Brief Summary

Scientists at École Polytechnique Fédérale de Lausanne have developed an active sound absorber which can absorb frequencies down to 20Hz and whose thickness at 17mm is only 1000th the wavelength of the audio being absorbed.

Going Deeper

When tackling room acoustics it’s an awkward fact that the lower the frequency the harder it becomes to address issues. Whether dealing with acoustic treatment or controlling leakage, problems at high frequencies are far easier to fix than lower down, and at the extreme low end the physical requirements of traditional acoustic treatment become unmanageable for most people.

When it comes to acoustic treatment, bass trapping is important, for more information on how bass interacts with rooms check out our article Small Studios And Bass - Know Your Enemy. Using traditional passive bass trapping the treatment involved has either to be thick and occupy a significant amount of valuable studio space, or tuned to a specific frequency. The holy grail of acoustic treatment is something thin, which absorbs sound from the highest to the lowest frequencies. This hadn’t yet proved possible but an intriguing new technology suggests that it might be with us soon.

Active Acoustics

Most of us have experienced noise cancelling headphones. Rather than blocking out sound, like traditional ear defenders, they create an exact opposite of sound reaching the listener’s ears, resulting in near silence at the eardrum. This active approach has improved enormously in the last few years and a similar approach can be taken to sounds in rooms. In my article Active Acoustics - What Are They And How Do They Work? I describe examples of how active acoustics can be used to change the reverberant character of a performance venue or to trap bass in a studio. However there is always a tradeoff between the area of a traditional pistonic driver required to produce deep bass, and overcoming the inertia introduced by the mass of a large driver to make it reproduce high frequencies. This is where ionic solutions have an advantage.

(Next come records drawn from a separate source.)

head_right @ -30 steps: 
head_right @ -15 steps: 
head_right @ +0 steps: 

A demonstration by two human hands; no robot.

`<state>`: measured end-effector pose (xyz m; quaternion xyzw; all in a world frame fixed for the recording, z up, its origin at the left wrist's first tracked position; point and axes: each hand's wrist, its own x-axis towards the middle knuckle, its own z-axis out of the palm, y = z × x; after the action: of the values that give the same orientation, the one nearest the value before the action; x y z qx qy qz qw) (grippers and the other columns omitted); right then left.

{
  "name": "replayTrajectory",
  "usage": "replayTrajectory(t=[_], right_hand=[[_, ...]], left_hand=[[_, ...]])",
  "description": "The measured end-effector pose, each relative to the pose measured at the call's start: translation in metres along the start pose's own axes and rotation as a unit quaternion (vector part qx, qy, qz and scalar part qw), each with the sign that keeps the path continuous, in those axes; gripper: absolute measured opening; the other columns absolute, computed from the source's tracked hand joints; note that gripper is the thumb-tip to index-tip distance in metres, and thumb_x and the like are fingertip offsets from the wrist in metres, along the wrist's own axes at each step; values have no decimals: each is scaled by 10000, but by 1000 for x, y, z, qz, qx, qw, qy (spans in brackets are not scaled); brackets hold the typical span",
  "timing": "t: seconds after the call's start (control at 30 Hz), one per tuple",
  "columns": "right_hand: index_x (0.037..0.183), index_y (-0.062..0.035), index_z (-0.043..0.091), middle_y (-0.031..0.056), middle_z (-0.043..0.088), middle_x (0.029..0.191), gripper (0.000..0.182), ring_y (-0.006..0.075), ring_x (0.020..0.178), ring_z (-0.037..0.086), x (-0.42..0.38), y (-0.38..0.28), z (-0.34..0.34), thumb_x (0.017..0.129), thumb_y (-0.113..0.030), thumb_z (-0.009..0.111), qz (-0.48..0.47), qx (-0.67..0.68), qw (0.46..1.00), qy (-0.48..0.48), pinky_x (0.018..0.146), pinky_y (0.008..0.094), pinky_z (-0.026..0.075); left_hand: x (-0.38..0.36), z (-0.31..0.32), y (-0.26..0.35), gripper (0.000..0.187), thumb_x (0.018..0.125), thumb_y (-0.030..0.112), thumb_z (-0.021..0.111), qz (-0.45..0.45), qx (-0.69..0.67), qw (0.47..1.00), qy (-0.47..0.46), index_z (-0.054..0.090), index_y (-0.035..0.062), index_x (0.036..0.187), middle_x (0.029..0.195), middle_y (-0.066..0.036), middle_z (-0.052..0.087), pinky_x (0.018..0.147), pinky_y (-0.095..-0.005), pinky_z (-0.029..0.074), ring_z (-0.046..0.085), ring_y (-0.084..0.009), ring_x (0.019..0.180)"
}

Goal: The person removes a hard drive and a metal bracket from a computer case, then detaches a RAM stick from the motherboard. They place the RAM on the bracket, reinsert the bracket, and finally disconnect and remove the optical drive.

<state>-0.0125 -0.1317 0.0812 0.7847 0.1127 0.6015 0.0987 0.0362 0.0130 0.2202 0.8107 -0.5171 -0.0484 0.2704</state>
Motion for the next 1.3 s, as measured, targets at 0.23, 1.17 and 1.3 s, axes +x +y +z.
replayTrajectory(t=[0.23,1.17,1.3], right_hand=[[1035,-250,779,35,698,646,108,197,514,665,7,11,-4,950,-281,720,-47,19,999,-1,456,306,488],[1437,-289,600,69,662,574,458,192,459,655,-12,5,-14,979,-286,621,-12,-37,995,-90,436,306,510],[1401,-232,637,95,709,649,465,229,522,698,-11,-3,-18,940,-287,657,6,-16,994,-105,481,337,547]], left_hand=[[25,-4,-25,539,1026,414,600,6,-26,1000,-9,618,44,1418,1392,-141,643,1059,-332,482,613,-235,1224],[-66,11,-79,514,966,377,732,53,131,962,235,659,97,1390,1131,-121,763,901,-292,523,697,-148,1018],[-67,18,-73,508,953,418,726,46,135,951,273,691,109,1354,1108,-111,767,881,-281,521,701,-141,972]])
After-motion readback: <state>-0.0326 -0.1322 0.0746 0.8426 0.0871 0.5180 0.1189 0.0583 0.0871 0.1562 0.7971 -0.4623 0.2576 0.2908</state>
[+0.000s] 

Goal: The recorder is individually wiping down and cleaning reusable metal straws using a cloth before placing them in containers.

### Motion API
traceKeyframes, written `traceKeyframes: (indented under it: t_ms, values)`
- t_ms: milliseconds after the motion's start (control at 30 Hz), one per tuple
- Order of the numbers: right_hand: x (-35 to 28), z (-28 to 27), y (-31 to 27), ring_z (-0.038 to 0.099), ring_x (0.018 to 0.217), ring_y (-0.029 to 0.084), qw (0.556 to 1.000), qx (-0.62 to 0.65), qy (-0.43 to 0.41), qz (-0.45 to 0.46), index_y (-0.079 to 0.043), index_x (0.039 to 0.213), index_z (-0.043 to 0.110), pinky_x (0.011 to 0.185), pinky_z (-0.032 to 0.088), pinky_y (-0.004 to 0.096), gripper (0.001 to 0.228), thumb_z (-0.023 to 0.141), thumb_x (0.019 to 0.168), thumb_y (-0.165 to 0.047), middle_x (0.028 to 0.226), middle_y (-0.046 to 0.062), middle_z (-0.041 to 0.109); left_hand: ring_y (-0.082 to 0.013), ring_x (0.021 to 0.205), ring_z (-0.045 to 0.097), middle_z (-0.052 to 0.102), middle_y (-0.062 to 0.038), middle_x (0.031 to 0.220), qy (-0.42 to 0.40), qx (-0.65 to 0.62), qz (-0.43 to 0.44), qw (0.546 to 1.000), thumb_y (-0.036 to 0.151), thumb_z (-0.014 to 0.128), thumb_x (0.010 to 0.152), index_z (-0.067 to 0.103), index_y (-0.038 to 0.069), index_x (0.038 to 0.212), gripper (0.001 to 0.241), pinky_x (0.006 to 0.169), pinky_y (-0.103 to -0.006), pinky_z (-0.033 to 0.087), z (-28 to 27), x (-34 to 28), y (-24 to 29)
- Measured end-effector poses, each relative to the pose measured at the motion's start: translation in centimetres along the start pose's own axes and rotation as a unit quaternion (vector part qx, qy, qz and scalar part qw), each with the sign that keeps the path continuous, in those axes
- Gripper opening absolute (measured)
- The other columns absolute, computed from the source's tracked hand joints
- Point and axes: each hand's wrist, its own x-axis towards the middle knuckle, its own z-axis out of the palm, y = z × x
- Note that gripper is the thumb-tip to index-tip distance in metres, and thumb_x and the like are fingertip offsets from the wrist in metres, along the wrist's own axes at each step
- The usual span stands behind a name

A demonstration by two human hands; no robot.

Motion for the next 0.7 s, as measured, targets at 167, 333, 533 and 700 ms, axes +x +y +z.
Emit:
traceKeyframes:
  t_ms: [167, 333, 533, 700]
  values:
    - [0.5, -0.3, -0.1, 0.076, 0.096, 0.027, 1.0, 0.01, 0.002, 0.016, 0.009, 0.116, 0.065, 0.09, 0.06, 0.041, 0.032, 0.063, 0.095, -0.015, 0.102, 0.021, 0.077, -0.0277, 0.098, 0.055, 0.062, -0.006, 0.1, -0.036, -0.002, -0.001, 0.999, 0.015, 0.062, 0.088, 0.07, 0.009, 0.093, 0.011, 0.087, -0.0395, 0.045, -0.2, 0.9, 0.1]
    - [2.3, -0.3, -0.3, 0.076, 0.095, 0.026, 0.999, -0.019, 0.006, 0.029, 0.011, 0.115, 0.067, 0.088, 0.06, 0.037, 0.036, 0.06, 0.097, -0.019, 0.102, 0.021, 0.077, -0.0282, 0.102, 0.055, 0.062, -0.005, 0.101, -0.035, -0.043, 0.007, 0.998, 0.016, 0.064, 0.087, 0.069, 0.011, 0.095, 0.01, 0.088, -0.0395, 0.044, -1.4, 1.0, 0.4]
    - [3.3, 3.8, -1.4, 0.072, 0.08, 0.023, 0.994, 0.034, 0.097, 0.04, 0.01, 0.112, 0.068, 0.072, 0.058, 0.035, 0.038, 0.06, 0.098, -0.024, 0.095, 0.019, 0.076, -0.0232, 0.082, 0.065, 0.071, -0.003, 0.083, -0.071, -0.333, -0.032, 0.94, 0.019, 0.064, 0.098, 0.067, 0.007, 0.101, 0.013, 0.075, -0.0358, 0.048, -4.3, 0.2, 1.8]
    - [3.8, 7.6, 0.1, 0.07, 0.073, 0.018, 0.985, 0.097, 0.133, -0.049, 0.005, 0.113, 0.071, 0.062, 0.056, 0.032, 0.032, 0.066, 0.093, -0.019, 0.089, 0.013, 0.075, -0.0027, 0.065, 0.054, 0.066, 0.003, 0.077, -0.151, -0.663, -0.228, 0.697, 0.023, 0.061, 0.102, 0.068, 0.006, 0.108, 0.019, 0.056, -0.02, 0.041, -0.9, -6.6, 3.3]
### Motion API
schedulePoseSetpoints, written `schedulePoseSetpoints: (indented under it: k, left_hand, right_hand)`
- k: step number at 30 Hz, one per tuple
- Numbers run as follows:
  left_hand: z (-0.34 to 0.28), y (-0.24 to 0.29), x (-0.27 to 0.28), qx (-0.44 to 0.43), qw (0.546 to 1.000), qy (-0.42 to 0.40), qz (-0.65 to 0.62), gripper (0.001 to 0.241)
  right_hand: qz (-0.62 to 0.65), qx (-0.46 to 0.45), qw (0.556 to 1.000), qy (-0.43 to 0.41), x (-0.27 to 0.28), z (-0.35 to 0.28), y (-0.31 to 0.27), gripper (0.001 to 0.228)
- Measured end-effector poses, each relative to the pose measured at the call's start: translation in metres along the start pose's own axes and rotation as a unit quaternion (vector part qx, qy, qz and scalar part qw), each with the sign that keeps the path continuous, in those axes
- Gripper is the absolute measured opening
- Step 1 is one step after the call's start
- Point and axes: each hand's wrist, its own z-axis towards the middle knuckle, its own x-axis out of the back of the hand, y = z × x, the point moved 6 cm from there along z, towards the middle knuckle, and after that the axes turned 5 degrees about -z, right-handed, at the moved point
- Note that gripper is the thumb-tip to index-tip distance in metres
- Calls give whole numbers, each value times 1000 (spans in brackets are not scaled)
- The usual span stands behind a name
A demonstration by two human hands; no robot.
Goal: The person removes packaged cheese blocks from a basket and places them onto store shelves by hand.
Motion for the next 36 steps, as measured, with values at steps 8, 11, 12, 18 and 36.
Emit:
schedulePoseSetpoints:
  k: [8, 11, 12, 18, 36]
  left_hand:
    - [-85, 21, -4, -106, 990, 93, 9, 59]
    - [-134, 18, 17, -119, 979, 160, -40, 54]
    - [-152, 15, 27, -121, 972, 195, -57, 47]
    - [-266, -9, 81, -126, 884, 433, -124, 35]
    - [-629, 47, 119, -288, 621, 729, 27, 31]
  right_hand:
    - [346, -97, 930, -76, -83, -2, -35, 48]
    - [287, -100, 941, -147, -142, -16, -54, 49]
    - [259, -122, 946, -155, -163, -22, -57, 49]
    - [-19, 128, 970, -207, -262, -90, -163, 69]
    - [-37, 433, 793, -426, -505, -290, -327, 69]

The videos below give a good overview of this technology

Scientists at École Polytechnique Fédérale de Lausanne have demonstrated a transducer which overcomes the mass issue by dispensing with driver diaphragms altogether. As Stanislav Seergev of EPFL put it:

“We wanted to reduce the effect of the membrane as much as possible, since it’s heavy. But what can be as light as air? The air itself”. “We first ionize the thin layer of air between the electrodes that we call a plasmacoustic metalayer. The same air particles, now electrically charged, can instantaneously respond to external electrical field commands and effectively interact with sound vibrations in the air around the device to cancel them out.”

The video below starts with a demonstration of the transducer but after this, not very impressive, demo, the construction and operating principle is explained. Jump to 3.30 to find this section.

Using a relatively simple and inexpensive assembly using a grid of high voltage wires behind a grille, one hundred percent of the sound is absorbed and nothing is reflected back. This plasma based solution is so compact that an absorber of only 17mm thick is effective down to 20Hz. An equivalent passive absorber would need to be as much as 4m thick!

Partnership And Commercial Development

A partnership between EPFL and Swiss based audio technology company Sonexos has been announced to develop sound absorber products using this technology. Although the potential for this technology in professional audio are clear to see, the applications in the much larger potential markets of automotive and industrial applications are where we’d anticipate early implementations to emerge.

Plasma transducers aren’t entirely new. Esoteric plasma based drivers have been around for years. Perhaps it is is the area of cancelling out sound rather than projecting it that they will finally find an application where the benefits outweigh the disadvantages.